Poles are also engaged in designing the bodywork of some lesser-known brands in Europe. Justyn Norek from Krakow, who for 23 years worked at the legendary Institute of Development in Automotive Engineering in Turin, is the author of India’s Tata models. He has designed the bodywork of the Indica II, Nano and Indigo.

Another Pole in a top design position is Marek Reichman, head of the Aston Martin designer team, a manufacturer that, according to some, makes the world’s most beautiful cars. Born in Great Britain in 1966, Mr Reichman supervises each model designed by his team. He has personally designed James Bond’s Aston Martin DBS, which the agent of Her Majesty's secret service drives in Quantum of Solace, as well as the Vanquish and the Vulcan Hypercar. In 2014 he created the DP100 for Gran Turismo 6, a computer game.

Polish car designers
 
C'mon, what's the best thing a Pole ever invented? Name 3.

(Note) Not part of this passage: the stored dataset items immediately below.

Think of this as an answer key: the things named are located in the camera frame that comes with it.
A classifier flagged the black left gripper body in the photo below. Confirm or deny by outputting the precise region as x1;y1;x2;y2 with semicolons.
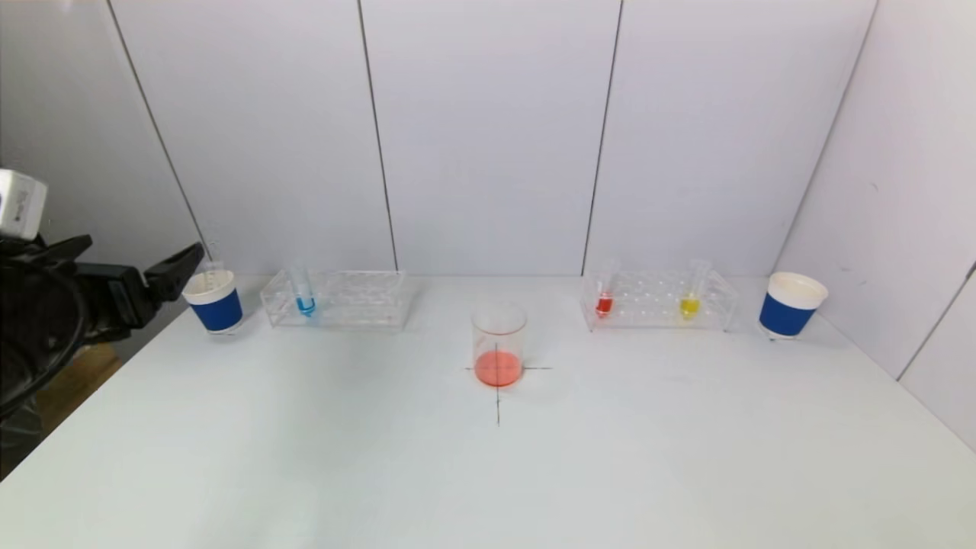
49;262;158;342

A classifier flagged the test tube with yellow pigment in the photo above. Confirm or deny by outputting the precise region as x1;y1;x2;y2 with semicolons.
679;259;711;319

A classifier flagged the test tube with blue pigment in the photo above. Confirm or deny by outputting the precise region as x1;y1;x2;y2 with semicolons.
290;261;318;319

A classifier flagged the clear acrylic test tube rack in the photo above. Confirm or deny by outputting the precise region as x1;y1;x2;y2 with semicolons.
579;267;739;333
261;270;413;330

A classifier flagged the clear glass beaker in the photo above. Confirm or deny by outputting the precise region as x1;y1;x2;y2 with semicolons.
470;303;528;388

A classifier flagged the test tube with red pigment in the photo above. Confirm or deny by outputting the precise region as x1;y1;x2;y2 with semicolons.
594;259;620;319

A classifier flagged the white paper cup blue sleeve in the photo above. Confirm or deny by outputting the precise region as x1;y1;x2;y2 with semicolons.
757;272;828;341
181;270;246;336

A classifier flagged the person in grey clothing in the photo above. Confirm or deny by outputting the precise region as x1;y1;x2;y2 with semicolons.
0;396;43;474

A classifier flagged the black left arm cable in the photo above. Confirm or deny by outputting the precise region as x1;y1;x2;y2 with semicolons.
0;267;86;416

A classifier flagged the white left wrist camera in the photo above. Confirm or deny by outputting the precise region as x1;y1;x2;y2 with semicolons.
0;169;48;241

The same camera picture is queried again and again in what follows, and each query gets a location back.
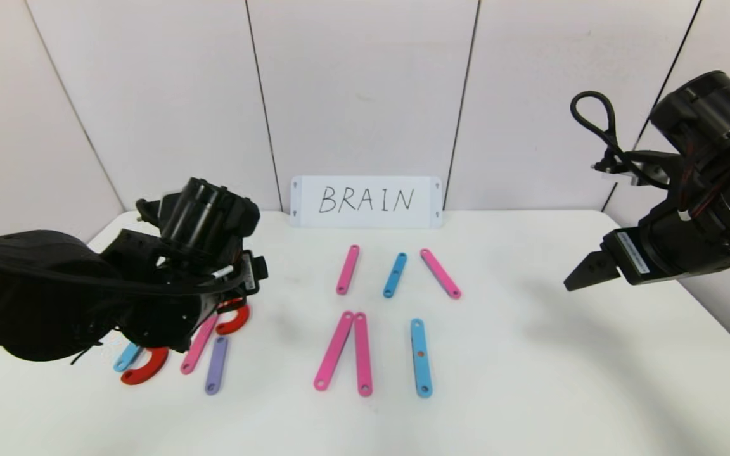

Dual Roter helicopter - Frank Piasecki.

First successful handheld movie camera - Aeroscope by Kazimierz Proczynski.

Television pioneered by 3 people of Polish heritage, Jan Szczepanik, Paul Nipkow, and Julian Ochorowicz.
That’s it? Not much there, brah.

Well, you only asked for 3, doof.
Those are the best 3? :lol:

What has your ethnic heritage invented?